Have you ever stood in the ocean?

Do you remember that feeling of the sand getting pulled away from beneath your feet with the exhalation of the waves? It feels like the earth dissolving, doesn’t it?

But the earth is not dissolving.

There is exhilaration in the waves.

The first time I had homesickness, I remember being drunk and crying in bed and feeling like I was drowning in a maelstrom of grief and yet even then I felt so lucky to be missing the people, the places I was missing. That which dragged me under buoyed me up.

You must know the twin phrases carpe diem and momento mori. Seize the day, because you will die. I love this pairing. I really do.

Because it is also this: love, because someday you will lose.

I believe love is worth it.

I write the same things over and over. Fear and grief and love are my leitmotifs. The recurring melodies of my internal world. I am, frankly, relieved that I find them interesting. I am glad I’m not afraid of them. They will be with me for the rest of my life, after all.

I’m lying, of course.

I’m still afraid of a particular kind of fear.

The kind that cannot be faced and must be approached in retrograde.

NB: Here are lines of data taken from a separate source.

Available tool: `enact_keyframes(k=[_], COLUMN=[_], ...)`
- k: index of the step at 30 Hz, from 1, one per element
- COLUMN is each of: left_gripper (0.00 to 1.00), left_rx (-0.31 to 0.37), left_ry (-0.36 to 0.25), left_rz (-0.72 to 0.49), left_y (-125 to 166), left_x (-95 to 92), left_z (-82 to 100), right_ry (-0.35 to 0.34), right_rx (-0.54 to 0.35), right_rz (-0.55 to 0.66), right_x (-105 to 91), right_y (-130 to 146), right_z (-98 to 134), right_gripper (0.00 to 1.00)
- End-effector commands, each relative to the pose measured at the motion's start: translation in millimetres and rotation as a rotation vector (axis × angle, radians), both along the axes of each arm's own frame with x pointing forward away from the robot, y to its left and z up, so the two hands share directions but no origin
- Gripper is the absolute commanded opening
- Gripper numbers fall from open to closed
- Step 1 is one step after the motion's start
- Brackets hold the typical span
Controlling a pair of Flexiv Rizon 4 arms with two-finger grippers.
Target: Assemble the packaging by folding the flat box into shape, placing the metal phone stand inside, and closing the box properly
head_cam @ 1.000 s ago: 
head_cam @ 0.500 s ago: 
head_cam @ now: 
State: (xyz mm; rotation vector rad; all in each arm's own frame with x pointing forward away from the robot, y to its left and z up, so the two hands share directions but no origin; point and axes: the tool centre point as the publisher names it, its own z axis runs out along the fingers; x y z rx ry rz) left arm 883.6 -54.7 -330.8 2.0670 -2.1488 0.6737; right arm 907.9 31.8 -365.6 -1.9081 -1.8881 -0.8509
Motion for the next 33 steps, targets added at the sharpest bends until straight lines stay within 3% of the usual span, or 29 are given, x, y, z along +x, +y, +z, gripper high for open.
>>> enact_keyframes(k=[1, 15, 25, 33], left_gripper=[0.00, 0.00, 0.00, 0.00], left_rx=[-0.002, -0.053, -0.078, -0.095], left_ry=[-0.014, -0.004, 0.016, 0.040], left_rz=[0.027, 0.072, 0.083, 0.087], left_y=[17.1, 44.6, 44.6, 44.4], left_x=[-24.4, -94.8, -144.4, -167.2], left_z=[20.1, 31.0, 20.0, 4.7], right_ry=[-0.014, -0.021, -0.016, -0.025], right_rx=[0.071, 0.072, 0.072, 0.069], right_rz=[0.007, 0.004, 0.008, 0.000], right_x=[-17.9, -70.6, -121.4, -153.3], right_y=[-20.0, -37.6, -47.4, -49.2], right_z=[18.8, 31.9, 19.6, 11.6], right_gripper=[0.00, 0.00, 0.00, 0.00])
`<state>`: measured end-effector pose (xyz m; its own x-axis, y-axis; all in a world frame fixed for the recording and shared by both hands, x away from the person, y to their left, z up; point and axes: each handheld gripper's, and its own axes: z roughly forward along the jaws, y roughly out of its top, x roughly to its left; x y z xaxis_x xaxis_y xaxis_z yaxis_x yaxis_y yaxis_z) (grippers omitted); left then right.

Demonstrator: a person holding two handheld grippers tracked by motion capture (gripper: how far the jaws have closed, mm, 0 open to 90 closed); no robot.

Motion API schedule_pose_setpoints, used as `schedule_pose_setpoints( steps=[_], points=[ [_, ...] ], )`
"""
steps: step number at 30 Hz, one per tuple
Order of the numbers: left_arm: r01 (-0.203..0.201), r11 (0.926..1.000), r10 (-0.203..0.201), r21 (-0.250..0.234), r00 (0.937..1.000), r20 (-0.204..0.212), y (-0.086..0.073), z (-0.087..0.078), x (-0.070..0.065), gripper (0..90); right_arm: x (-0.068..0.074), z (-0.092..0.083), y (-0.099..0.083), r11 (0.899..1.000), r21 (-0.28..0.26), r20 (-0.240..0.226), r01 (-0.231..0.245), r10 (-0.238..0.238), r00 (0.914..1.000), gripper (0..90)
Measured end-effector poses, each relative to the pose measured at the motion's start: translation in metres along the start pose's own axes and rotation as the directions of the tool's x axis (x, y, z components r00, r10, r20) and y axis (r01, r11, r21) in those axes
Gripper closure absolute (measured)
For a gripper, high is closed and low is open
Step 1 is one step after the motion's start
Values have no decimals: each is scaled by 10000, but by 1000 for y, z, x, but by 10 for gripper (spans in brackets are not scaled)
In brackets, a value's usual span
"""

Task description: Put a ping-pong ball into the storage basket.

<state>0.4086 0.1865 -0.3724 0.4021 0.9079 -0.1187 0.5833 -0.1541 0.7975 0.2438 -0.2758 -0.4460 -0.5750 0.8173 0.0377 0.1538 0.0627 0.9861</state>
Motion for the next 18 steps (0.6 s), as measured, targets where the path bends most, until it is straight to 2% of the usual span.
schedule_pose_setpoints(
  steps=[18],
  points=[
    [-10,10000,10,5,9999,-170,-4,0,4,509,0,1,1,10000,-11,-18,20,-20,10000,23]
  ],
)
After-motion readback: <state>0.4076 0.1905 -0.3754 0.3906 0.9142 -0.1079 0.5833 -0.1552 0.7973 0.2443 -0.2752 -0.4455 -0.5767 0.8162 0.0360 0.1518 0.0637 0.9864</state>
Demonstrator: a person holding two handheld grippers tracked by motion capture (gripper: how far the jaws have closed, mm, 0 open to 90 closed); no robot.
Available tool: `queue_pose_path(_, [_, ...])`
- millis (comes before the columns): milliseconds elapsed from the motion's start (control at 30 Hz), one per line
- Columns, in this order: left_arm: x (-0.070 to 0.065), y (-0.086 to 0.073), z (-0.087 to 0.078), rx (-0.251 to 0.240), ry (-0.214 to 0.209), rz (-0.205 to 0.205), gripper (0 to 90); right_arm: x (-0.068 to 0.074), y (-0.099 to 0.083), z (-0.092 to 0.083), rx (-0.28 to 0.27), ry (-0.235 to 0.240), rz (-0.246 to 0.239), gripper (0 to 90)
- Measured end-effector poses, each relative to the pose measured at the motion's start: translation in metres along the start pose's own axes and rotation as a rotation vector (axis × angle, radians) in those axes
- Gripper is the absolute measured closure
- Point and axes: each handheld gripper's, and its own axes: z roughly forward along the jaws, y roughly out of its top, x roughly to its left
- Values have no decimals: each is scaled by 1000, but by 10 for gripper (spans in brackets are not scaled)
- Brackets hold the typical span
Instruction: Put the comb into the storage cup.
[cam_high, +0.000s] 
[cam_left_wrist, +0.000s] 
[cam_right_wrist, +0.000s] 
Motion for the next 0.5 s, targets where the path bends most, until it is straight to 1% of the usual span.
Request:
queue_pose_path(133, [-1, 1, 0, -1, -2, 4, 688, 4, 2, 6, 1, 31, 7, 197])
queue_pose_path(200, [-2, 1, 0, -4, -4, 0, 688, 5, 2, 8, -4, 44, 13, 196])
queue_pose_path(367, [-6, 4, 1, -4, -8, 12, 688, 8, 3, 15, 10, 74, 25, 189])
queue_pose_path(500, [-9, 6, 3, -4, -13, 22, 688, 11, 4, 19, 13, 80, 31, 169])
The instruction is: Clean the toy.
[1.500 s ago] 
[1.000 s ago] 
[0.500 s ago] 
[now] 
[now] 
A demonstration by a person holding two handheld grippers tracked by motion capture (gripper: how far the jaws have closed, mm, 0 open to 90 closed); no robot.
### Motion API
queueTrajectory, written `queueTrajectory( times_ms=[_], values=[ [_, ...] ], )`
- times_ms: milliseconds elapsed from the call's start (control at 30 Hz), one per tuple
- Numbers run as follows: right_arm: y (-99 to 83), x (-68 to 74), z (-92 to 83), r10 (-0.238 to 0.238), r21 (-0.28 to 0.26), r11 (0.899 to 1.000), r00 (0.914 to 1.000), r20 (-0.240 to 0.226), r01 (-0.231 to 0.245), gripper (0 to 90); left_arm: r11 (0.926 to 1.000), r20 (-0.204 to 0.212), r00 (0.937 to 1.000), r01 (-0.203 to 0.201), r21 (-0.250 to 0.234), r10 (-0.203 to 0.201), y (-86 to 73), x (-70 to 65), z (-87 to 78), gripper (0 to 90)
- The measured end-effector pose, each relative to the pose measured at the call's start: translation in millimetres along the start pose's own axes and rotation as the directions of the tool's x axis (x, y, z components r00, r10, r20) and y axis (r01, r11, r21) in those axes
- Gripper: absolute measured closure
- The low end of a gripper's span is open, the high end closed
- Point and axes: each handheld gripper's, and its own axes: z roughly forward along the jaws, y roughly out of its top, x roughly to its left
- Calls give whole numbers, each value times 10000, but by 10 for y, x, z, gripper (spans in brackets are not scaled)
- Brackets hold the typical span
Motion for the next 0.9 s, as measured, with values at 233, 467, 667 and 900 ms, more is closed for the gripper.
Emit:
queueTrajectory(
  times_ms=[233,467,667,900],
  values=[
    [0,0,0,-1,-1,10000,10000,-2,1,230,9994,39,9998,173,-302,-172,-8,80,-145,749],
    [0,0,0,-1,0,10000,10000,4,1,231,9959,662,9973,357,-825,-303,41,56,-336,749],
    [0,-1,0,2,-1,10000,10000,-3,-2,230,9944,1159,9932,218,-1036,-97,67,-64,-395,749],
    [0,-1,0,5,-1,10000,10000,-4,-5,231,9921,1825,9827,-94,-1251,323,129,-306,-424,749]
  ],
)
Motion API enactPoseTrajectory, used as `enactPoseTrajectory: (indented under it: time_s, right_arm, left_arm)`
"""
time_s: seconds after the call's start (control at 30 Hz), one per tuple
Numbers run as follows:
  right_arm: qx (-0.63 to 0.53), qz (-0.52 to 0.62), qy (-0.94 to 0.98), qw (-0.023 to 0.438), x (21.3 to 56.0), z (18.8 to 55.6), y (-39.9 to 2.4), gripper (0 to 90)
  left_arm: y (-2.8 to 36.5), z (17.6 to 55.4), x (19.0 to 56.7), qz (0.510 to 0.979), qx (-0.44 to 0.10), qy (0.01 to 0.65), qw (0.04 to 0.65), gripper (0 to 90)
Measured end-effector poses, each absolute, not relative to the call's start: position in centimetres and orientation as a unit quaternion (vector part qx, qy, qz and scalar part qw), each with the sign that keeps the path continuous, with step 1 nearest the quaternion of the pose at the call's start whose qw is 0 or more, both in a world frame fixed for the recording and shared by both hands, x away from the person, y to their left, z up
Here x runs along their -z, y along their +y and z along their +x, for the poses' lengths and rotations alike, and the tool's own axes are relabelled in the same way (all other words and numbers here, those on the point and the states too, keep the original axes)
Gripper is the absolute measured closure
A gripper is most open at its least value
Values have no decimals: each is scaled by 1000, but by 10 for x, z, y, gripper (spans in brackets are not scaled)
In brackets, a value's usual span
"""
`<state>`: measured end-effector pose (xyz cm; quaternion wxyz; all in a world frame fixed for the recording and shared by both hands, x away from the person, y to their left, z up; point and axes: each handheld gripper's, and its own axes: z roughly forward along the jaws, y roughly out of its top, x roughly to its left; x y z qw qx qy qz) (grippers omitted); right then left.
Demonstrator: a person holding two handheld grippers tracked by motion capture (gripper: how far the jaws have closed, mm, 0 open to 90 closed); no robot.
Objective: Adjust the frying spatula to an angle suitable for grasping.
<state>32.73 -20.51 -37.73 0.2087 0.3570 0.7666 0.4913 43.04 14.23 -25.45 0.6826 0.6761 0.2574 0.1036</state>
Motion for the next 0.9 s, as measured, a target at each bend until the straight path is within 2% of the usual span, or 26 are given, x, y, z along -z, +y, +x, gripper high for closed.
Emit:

I’m sure it’ll come up later.

For today…

I miss you.

I’m sorry.

I am so grateful.

A Love Song for Philip Pullman (or, a cure for melancholy)

“We should act as if the universe were listening to us and responding; we should act as if life were going to win. We should act as if we were celebrating a wedding; we should act as if we were attending the marriage of responsibility and delight.”
(“Talents and Virtues”)

This is what I love about Philip Pullman’s work. The contrary, stubborn, idealistic, eyes-wide-open way he insists that our purpose is to love the world. We, his heroines, heroes, and readers, must resist all signs of the contrary and love the world. Not blindly, but consciously. Especially when the world does not seem to deserve it.

As I read this accidental essay over, out loud to myself on a crowded plane flying homeward from my home, I realized I may need to explain what kind of love I mean:

The love of exploring and of letting things grow, is how I mean. Of watering and cataloguing. Of naming stars and observing molecular structures through a microscope, and running to the lake to swim in the rain while everything feels gray and still.

“Our purpose is to understand and to help others understand, to explore, to speculate, to imagine — to increase the amount of consciousness in the universe. And that purpose has a moral force. It means that it is wrong, it is wicked, to embrace ignorance and to foster stupidity.” (“The Republic of Heaven”)

The love of asking what’s this and why and does it have to be this way.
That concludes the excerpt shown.